Number of Participants Reporting One or More Adverse Drug Reactions (ADR)	Baseline up to 3 years	ADR are defined as adverse events (AEs) which are in the investigator's opinion of causal relationship to the study treatment. AEs are defined as any unfavorable and unintended signs, symptoms or diseases temporally associated with the use of a medicinal product reported from the first dose of study drug to the last dose of study drug.

Secondary Outcome Measures

Name	Time	Method
Incidence of Cerebrovascular/Cardiovascular Events Affected by Underlying Risk Factors of Obesity + Blood Glucose Abnormalities + Lipid Abnormalities	Baseline up to 3 years	Participants reporting cerebrovascular/cardiovascular events who had obesity, blood glucose and lipid abnormalities associated with Blopress at the time of enrollment were reported. The composite events classified under primary MACE1 and primary MACE2 were defined as: MACE1: sudden death, cerebral hemorrhage, cerebral infarction, subarachnoid hemorrhage, and acute myocardial infarction; MACE2: MACE1 + hospitalization for cardiac failure and intervention/hospitalization for angina pectoris. Renal events include (transition to dialysis + renal transplant).
Incidence of Cerebrovascular/Cardiovascular Events Affected by Underlying Risk Factors of Obesity + Blood Glucose Abnormalities, Obesity + Lipid Abnormalities, or Blood Glucose Abnormalities + Lipid Abnormalities	Baseline up to 3 years	Participants reporting cerebrovascular/cardiovascular events who had multiple underlying risk factors which included either obesity + blood glucose abnormalities, obesity + lipid abnormalities OR blood glucose + lipid abnormalities associated with Blopress at the time of enrollment were reported. The composite events classified under primary MACE1 and primary MACE2 were defined as: MACE1: sudden death, cerebral hemorrhage, cerebral infarction, subarachnoid hemorrhage, and acute myocardial infarction; MACE2: MACE1 + hospitalization for cardiac failure and intervention/hospitalization for angina pectoris. Renal events include (transition to dialysis + renal transplant).
Incidence of Cerebrovascular/Cardiovascular Events	Baseline up to 3 years	Cerebrovascular/cardiovascular events reported to be associated with Blopress were reported. The composite events classified under primary major adverse cardiac Events (MACE) 1 and primary MACE2 were defined as: MACE1: sudden death, cerebral hemorrhage, cerebral infarction, subarachnoid hemorrhage, and acute myocardial infarction; MACE2: MACE1 + hospitalization for cardiac failure and intervention/hospitalization for angina pectoris. Renal events include (transition to dialysis + renal transplant).
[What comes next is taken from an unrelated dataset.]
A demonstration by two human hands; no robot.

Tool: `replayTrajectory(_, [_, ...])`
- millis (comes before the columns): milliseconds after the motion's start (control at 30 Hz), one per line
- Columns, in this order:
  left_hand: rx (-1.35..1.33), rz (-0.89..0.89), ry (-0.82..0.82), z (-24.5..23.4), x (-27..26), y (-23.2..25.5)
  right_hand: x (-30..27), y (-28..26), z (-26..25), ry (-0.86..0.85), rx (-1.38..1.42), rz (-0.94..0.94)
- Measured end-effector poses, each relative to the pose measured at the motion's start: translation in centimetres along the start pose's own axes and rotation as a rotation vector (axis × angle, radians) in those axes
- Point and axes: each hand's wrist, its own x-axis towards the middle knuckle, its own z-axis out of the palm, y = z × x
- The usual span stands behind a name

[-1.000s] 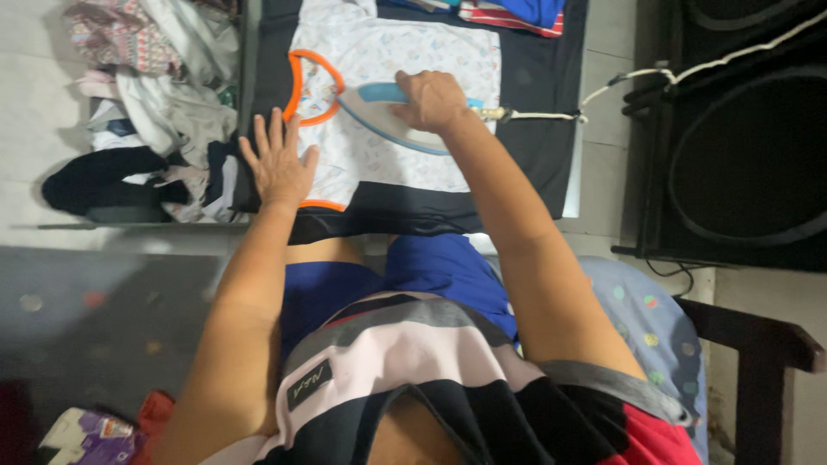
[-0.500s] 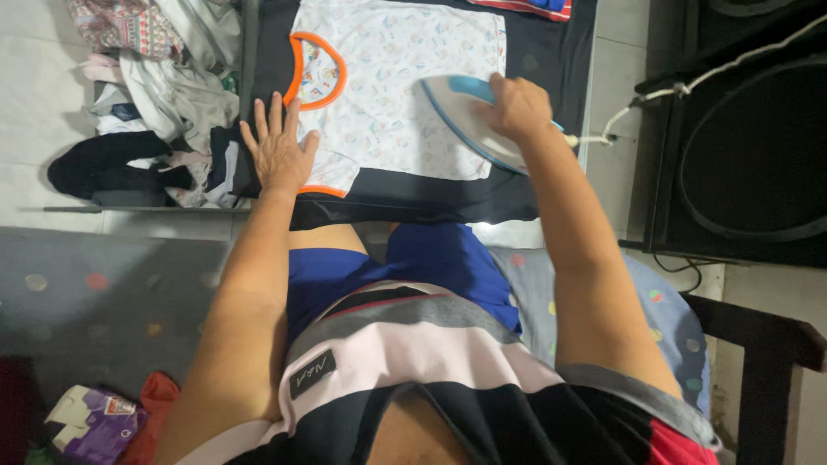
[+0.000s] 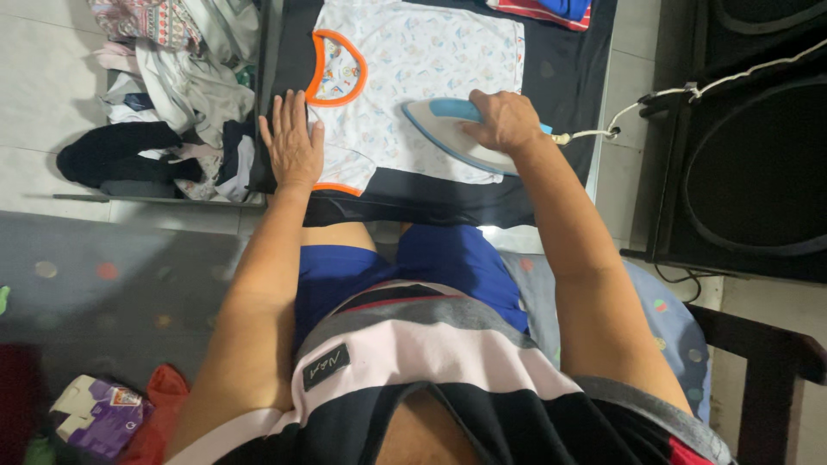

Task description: The person irons a blue pair of shorts and then a white patterned shirt on a black ironing board. They smooth the fabric, move the iron across the surface, and fold the items after ironing.

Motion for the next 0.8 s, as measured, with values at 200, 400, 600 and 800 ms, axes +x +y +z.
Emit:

Incidence of Cerebrovascular/Cardiovascular Events Affected by Underlying Risk Factors of Obesity, Blood Glucose Abnormalities, or Lipid Abnormalities	Baseline up to 3 years	Participants reporting cerebrovascular/cardiovascular events who had either obesity, blood glucose abnormalities, or lipid abnormalities as any one of the underlying risk factors associated with Blopress at the time of enrollment were reported.The composite events classified under primary MACE1 and primary MACE2 were defined as: MACE1: sudden death, cerebral hemorrhage, cerebral infarction, subarachnoid hemorrhage, and acute myocardial infarction; MACE2: MACE1 + hospitalization for cardiac failure and intervention/hospitalization for angina pectoris. Renal events include (transition to dialysis + renal transplant).